- Scale model of Achille, sister ship of French ship Argonaute (1798), on display at the Musée national de la Marine in Paris.

History

France
- Name: Argonaute
- Namesake: Argonauts
- Ordered: 10 July 1794
- Builder: Lorient shipyard
- Laid down: 10 July 1794
- Launched: 22 December 1798
- Commissioned: September 1799
- Decommissioned: 1805
- Fate: Exchanged with Spain, 1806

Spain
- Name: Argonauta
- Acquired: 1806
- Fate: Broken up

General characteristics
- Class & type: Téméraire-class ship of the line
- Displacement: 3,069 tonneaux
- Tons burthen: 1,537 port tonneaux
- Length: 55.87 m (183 ft 4 in)
- Beam: 14.46 m (47 ft 5 in)
- Draught: 7.15 m (23.5 ft)
- Depth of hold: 7.15 m (23 ft 5 in)
- Sail plan: Full-rigged ship
- Crew: 705
- Armament: 74 guns:; Lower gun deck: 28 × 36 pdr guns; Upper gun deck: 30 × 18 pdr guns; Forecastle and Quarterdeck: 16 × 8 pdr guns;

= French ship Argonaute (1798) =

Ship of the line of the French Navy

Argonaute was a 74-gun built for the French Navy during the 1790s. Completed in 1799, she played a minor role in the Napoleonic Wars.

==Description==
Designed by Jacques-Noël Sané, the Téméraire-class ships had a length of 55.87 m, a beam of 14.46 m and a depth of hold of 7.15 m. The ships displaced 3,069 tonneaux and had a mean draught of 7.15 m. They had a tonnage of 1,537 port tonneaux. Their crew numbered 705 officers and ratings during wartime. They were fitted with three masts and ship rigged.
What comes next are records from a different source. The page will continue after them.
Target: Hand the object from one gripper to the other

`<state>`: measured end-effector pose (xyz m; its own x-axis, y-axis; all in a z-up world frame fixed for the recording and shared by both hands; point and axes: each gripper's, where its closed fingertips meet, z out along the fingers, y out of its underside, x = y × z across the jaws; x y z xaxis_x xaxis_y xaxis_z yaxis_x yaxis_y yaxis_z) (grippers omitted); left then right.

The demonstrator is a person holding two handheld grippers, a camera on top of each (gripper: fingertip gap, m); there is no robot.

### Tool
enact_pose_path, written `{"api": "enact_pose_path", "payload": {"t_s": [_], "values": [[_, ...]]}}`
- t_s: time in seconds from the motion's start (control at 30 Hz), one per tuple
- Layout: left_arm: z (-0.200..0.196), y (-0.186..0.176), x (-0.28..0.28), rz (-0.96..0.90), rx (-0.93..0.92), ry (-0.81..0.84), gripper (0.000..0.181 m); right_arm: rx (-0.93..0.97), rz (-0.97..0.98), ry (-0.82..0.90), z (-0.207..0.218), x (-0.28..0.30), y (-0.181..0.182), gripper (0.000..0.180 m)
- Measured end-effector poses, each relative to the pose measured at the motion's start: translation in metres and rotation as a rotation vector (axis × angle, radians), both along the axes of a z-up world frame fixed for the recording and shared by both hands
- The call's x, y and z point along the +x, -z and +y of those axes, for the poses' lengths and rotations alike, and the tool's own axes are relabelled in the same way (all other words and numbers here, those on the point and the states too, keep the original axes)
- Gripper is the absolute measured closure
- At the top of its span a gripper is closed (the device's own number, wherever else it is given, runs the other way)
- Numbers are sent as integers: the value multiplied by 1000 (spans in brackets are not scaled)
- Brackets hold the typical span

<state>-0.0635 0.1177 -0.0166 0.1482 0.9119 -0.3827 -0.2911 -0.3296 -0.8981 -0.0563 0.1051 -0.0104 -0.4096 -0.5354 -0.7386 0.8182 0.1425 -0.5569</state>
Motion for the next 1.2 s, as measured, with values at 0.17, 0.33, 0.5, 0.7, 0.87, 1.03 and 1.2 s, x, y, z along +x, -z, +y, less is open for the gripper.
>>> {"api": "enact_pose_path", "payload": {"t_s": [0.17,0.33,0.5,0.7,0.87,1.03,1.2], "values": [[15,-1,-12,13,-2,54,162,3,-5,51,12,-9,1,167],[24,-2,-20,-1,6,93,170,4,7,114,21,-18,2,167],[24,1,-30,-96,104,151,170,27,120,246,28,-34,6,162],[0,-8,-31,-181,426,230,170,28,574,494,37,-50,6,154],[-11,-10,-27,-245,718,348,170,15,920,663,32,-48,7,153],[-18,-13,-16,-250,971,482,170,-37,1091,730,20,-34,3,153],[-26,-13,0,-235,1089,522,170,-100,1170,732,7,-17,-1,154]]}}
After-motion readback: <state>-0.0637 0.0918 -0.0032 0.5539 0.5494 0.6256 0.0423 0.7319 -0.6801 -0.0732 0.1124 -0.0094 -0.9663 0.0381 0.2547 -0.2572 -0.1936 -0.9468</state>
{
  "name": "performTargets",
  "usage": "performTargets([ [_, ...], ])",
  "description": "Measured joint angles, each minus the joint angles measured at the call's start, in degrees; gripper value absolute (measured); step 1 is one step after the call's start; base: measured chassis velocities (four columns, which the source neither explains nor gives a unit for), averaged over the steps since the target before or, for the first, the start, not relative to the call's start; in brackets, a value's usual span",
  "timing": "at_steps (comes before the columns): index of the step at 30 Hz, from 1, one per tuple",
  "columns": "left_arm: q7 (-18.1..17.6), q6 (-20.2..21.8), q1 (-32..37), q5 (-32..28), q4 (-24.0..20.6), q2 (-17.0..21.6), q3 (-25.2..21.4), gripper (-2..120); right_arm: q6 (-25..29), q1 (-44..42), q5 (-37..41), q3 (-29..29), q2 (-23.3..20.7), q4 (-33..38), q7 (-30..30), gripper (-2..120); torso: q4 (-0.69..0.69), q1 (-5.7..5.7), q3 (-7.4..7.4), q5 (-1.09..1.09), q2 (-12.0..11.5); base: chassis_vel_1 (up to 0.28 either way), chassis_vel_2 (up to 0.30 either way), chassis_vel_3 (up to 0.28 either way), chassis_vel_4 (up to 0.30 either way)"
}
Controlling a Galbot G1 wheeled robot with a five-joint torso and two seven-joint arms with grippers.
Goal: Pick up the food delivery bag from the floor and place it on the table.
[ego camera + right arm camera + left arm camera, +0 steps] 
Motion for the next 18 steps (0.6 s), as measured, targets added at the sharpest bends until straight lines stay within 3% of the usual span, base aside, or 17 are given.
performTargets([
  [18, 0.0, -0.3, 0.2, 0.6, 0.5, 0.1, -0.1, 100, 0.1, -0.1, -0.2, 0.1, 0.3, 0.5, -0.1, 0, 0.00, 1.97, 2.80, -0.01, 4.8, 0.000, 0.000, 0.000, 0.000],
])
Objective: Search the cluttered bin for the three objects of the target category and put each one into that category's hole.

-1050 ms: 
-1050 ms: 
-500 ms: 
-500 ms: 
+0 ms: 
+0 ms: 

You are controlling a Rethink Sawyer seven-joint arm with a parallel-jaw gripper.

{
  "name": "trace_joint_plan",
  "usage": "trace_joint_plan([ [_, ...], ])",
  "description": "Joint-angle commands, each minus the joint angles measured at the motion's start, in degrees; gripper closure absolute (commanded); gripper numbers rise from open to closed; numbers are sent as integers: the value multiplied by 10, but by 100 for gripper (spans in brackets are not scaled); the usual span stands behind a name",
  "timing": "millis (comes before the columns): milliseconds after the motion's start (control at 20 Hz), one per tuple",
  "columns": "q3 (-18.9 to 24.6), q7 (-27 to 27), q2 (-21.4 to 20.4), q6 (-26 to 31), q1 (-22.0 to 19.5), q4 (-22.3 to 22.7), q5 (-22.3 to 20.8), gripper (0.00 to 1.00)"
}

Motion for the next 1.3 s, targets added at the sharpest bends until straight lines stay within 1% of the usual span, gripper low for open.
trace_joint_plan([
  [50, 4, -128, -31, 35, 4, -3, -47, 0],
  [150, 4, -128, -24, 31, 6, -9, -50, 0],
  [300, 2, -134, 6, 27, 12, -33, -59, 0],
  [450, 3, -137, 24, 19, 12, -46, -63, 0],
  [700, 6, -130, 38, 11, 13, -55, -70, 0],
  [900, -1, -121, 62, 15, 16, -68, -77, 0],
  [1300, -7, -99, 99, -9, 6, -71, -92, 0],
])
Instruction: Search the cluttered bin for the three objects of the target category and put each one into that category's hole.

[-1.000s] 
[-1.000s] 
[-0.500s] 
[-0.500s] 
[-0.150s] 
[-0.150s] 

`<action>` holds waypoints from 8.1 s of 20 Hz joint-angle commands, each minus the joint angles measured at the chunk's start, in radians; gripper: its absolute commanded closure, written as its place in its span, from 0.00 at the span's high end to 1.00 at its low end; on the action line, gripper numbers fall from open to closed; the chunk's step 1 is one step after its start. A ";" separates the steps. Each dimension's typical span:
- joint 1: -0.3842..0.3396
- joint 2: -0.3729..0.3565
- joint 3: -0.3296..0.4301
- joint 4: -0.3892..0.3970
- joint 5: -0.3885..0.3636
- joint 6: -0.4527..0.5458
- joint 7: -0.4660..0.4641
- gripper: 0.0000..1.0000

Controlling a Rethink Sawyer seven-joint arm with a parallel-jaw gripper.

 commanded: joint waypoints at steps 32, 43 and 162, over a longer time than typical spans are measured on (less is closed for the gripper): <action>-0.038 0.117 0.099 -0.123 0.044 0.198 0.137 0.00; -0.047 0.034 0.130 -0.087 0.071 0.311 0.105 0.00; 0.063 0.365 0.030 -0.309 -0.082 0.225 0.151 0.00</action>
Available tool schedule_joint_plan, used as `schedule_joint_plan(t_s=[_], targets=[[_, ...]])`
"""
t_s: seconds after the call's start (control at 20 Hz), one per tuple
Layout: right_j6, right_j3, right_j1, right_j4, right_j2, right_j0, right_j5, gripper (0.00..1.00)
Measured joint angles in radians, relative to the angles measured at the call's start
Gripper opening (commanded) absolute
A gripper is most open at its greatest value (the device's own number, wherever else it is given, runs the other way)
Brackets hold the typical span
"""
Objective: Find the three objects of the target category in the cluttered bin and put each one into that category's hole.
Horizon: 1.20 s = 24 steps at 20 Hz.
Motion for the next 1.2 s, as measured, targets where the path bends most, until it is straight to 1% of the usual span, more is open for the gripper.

The muzzle-loading, smoothbore armament of the Téméraire class consisted of twenty-eight 36-pounder long guns on the lower gun deck and thirty 18-pounder long guns on the upper gun deck. On the quarterdeck and forecastle were a total of sixteen 8-pounder long guns. Beginning with the ships completed after 1787, the armament of the Téméraires began to change with the addition of four 36-pounder obusiers on the poop deck (dunette). Some ships had instead twenty 8-pounders.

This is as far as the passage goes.